A question for the women.

Have any of you women felt completely patronised by (not all) but quite a large number of (usually male) people that you have to deal with when investing in property? You know, brokers, bank staff, REA's, solicitors, etc.

It might be because I am dressed casually, the fact that DH is the income earner and I am a SAHM, or it could be the baby I am holding and the two young kids underfoot (a babysitter would be nice, but in most cases unnessecary) - But I seem to have a sign stuck to my head that says "Explain it all to my DH, I am 'just' a SAHM, so of course I wouldn't understand anything" :rolleyes:

Of course those people who do treat me like an idiot don't ever see us again, but it is just so patronising!

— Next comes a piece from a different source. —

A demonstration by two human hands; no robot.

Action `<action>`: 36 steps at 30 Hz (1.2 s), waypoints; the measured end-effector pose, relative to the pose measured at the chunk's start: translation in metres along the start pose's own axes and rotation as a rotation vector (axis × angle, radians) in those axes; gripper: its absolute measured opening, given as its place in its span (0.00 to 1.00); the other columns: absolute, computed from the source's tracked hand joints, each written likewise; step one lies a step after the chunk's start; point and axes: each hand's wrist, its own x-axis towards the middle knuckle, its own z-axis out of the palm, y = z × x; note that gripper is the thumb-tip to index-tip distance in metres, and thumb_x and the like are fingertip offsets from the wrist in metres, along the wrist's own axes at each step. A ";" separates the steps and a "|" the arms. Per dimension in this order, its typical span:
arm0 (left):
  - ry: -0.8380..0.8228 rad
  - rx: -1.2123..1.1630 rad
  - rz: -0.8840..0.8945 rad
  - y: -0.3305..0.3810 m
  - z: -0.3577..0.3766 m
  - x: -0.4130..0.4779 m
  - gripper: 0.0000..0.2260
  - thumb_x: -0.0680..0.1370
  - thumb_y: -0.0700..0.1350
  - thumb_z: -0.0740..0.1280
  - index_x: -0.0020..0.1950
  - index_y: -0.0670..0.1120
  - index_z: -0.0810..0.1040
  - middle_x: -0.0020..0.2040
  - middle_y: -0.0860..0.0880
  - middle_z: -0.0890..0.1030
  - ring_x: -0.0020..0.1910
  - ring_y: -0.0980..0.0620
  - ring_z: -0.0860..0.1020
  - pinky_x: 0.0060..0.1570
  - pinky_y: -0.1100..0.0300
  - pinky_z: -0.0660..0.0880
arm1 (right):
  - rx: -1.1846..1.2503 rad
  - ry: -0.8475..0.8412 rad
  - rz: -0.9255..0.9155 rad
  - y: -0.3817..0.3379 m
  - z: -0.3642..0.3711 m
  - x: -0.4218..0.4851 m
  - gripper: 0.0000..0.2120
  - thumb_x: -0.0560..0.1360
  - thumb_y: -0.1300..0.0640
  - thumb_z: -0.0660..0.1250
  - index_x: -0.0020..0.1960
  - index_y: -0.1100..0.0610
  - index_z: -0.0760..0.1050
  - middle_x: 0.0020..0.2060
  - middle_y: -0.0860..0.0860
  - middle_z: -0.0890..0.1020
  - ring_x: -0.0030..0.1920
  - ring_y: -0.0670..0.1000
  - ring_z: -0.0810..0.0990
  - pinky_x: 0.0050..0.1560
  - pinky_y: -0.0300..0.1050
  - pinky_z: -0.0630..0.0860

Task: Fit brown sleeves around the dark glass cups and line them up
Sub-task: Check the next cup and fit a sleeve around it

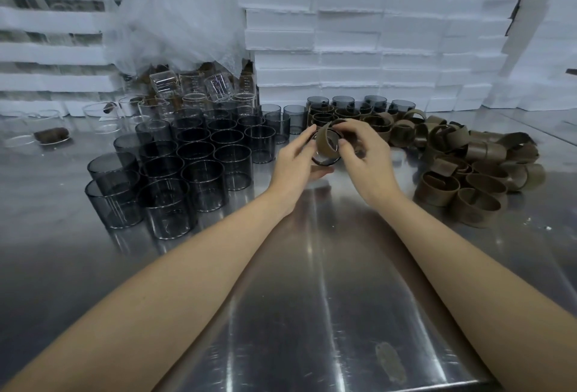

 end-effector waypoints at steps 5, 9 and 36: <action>-0.023 -0.007 0.016 0.003 0.001 -0.005 0.15 0.80 0.48 0.66 0.66 0.47 0.77 0.51 0.52 0.83 0.51 0.48 0.84 0.48 0.56 0.82 | -0.043 -0.045 -0.054 0.000 0.004 -0.002 0.14 0.75 0.64 0.63 0.59 0.59 0.78 0.56 0.44 0.78 0.58 0.42 0.76 0.61 0.40 0.73; 0.003 0.038 0.071 0.003 0.003 -0.005 0.22 0.79 0.38 0.66 0.73 0.46 0.70 0.56 0.51 0.79 0.45 0.59 0.84 0.41 0.65 0.79 | -0.053 -0.071 -0.036 -0.002 0.003 -0.002 0.10 0.78 0.65 0.61 0.55 0.55 0.75 0.56 0.44 0.77 0.54 0.45 0.79 0.57 0.44 0.77; -0.015 0.229 0.098 0.000 -0.001 -0.003 0.28 0.77 0.31 0.58 0.77 0.45 0.63 0.72 0.43 0.71 0.68 0.42 0.74 0.59 0.49 0.78 | 0.069 -0.055 0.272 -0.007 -0.005 0.007 0.18 0.69 0.64 0.65 0.56 0.54 0.83 0.40 0.33 0.81 0.48 0.33 0.81 0.55 0.34 0.77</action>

I shouldn't have to explain to anyone (and I don't) that I am the one who dedicates my time and energy to researching everything (and then explain it to DH) and that I have a commerce degree (with a minor in accounting) and a law degree (majoring in property and conveyencing), etc...

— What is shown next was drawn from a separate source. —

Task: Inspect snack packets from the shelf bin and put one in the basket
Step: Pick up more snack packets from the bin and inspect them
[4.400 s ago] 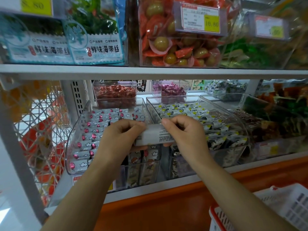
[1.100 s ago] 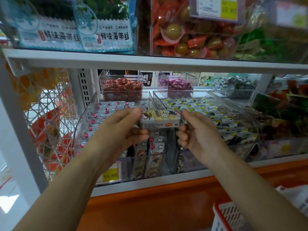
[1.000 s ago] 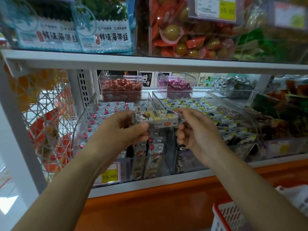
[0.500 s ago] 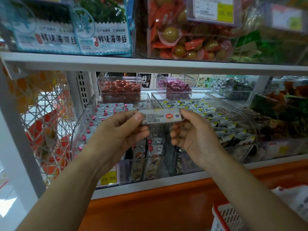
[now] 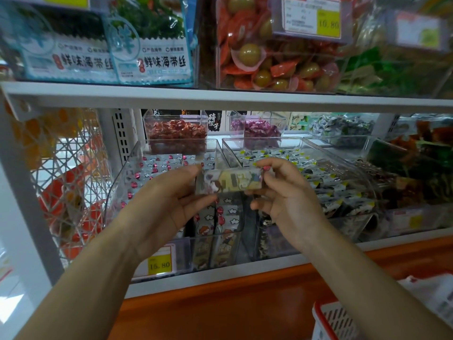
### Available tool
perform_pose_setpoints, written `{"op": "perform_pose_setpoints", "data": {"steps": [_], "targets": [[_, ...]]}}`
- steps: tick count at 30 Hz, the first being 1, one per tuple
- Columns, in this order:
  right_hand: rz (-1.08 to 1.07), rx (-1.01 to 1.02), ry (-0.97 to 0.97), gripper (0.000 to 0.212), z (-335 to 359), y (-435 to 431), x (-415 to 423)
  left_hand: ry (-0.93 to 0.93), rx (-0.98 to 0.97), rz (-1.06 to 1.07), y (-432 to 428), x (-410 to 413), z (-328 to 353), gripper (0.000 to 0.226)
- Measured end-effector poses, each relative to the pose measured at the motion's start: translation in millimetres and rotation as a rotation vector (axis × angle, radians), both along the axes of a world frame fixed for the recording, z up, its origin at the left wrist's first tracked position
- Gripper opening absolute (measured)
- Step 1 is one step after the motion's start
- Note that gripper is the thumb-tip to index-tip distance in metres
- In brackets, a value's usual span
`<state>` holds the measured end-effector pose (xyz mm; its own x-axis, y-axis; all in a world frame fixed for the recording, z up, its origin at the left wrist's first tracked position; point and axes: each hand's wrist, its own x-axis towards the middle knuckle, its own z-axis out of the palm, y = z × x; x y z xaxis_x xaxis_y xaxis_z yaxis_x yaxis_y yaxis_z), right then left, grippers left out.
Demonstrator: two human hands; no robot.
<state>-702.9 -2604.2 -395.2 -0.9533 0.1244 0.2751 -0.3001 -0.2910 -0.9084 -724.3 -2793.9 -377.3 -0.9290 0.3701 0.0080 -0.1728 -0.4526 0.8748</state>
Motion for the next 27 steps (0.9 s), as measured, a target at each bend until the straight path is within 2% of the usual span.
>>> {"op": "perform_pose_setpoints", "data": {"steps": [4,9,15,20,24,27], "targets": [[-0.034,0.139,0.085,0.031,-2,-3,0,-0.001,-0.121,-0.008,1,1,-5,0.03],[-0.1,0.203,0.092,0.012,-3,-8,0,0.049,-0.154,-0.005,5,1,-5,0.029],[-0.272,0.251,0.036,0.019,-3,-6,-1,0.232,-0.343,0.019,11,8,-5,0.049],[-0.411,0.255,-0.023,0.019,0,-7,-1,0.437,-0.582,0.055,14,13,-6,0.038],[-0.404,0.266,-0.05,0.015,-3,-5,-2,0.466,-0.604,0.062,18,11,-8,0.033],[-0.235,0.219,-0.004,0.007,-5,-1,-4,0.341,-0.455,0.11,21,5,-11,0.02]]}}
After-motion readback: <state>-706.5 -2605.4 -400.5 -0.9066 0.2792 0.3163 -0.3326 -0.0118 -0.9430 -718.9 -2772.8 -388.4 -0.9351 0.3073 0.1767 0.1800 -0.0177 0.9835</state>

Now don't get me wrong my DH is also a bright spark, but I simply have more time and energy to dedicate to my research, while he has work commitments to focus on.

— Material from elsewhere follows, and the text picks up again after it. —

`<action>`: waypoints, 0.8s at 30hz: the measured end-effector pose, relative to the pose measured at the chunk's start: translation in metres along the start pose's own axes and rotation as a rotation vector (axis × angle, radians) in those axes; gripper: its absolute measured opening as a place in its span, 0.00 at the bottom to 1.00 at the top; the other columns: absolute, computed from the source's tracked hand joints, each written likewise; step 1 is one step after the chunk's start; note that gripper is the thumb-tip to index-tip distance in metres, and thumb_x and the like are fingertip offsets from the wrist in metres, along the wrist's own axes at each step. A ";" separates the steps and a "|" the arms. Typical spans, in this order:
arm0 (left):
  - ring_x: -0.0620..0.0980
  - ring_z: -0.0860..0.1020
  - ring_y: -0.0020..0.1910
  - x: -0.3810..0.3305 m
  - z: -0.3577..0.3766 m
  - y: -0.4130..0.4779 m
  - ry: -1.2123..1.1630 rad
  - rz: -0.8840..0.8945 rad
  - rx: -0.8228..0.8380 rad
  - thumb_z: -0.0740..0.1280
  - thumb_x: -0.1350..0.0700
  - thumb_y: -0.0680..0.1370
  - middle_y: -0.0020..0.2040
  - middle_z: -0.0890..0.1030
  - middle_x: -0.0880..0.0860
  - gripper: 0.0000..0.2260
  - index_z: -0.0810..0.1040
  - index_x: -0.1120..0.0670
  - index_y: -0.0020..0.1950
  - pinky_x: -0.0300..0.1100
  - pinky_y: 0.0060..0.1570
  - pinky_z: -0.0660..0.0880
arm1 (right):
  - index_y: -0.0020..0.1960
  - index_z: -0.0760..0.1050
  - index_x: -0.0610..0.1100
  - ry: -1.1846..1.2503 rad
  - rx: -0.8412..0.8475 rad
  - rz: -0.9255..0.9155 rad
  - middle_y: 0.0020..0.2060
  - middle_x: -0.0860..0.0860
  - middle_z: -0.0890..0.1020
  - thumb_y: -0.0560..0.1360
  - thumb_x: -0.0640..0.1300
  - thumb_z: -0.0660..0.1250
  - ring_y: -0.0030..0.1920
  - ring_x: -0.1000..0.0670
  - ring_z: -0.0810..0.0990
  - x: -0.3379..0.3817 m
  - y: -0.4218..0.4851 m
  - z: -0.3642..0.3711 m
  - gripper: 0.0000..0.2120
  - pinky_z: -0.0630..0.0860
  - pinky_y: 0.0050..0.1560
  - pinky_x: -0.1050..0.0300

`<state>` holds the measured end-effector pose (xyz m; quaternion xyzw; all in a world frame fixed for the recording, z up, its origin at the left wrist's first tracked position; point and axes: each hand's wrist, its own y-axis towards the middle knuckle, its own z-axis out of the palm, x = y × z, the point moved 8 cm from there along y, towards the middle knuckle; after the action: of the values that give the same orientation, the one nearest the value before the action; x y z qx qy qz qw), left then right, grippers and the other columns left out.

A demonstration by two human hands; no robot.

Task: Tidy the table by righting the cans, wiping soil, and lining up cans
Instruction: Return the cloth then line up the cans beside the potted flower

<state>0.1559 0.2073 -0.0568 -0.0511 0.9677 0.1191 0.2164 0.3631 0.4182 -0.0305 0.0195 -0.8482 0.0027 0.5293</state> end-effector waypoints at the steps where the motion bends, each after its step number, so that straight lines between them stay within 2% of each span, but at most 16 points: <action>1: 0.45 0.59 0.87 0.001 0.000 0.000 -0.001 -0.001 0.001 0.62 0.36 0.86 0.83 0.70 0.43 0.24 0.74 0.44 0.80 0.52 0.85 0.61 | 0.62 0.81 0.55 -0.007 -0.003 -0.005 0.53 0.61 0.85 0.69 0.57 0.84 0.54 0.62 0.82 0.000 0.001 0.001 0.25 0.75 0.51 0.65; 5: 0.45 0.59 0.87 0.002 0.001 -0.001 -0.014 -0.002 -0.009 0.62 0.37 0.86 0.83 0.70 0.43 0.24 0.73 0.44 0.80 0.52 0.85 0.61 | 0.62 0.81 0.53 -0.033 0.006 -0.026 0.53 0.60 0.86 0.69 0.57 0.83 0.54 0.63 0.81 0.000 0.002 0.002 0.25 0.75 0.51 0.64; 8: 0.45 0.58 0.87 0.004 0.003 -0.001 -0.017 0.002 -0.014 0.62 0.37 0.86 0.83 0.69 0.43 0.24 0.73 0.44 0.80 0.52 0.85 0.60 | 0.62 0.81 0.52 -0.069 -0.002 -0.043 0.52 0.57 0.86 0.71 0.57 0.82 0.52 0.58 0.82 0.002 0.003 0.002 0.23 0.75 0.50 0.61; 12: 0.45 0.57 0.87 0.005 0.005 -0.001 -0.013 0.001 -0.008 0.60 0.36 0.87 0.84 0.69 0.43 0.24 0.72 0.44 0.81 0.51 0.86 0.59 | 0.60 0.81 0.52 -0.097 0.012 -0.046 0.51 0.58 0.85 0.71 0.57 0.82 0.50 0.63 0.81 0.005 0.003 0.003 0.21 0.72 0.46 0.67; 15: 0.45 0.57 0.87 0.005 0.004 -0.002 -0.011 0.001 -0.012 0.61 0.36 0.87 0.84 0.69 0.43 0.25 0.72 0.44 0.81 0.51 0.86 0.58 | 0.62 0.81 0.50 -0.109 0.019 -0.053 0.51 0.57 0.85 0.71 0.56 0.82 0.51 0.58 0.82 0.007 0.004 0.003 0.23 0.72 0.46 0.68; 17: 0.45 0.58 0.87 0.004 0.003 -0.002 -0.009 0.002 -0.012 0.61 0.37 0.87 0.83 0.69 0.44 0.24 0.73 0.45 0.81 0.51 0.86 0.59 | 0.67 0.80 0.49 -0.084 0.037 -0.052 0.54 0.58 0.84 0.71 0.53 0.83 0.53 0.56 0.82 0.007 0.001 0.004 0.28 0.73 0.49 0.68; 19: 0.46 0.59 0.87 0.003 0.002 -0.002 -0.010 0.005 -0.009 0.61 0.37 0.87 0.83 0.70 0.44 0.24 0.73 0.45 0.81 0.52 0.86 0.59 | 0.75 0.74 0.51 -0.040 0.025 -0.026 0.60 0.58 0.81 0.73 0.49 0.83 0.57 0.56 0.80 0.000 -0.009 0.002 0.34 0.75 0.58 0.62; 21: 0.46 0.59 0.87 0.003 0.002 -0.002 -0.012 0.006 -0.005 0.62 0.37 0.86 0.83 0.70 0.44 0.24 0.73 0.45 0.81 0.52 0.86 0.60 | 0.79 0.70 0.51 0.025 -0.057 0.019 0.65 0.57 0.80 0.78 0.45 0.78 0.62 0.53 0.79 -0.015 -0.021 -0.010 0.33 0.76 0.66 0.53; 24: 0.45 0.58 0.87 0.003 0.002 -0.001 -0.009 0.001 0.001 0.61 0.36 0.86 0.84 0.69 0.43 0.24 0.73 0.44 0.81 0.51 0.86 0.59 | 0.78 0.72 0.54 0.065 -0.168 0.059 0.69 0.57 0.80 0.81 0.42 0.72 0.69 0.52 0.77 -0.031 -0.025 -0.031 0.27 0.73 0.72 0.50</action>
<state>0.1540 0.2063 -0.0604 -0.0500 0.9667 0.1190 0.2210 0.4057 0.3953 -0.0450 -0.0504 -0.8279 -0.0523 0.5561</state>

I have little patience for idiots, but sometimes it just seems that there are just too many of them out there.

So is it just me? Or have other people come across this too?
 
I see exapmples of this all the time.
I was taken out to lunch yesterday by a lovely lady (property investor), who was picking up the bill as a thank you for something I did for her.
However, because I was the guy, I got the attention from the waiting staff AND the bill.
I went with another female friend (also an investor) recently to look at some cars in various car yards with her. She was making the decisions and had the money. I was just their as a supportive friend. Yet, every time the saleperson would assume I was the buyer and would talk to me first and always make eye contact with me at every question. They didn't even bother to ask who the buyer was. They just assumed we were a couple and that I was the decision maker.
Is this all a part of the conditioning to which we are subject from an early age?
 
I've noticed it too from time to time, but it varies.

If our son is with us (a pre-teen), it happens more often, although we're known as investors in our town now and most of the agents know not to mess with me. There is one agent in particular who still does it. He's a smarmy young guy, got the whole "overprice properties and sell them to dumb Sydneysiders who don't know the area" scam going. He doesn't really like locals at all because we know his properties are overpriced. But generally I make the first contact so they've talked to me before they meet my husband.

I find it's much worse with brokers and banks than with real estate agents. Good REAs (and most of ours are good) are generally much better at picking out the decision-maker. They're salespeople at heart.
 
As a relationship builder ( PC for sales person that likes repeat business) I learnt a Looooooooooooooong time ago, that you could almost ignore the male side of the equation and focus on the one wearing the pants. To do otherwise will show VERY obviously in your sales stats,and prove that you'd be a slow learner.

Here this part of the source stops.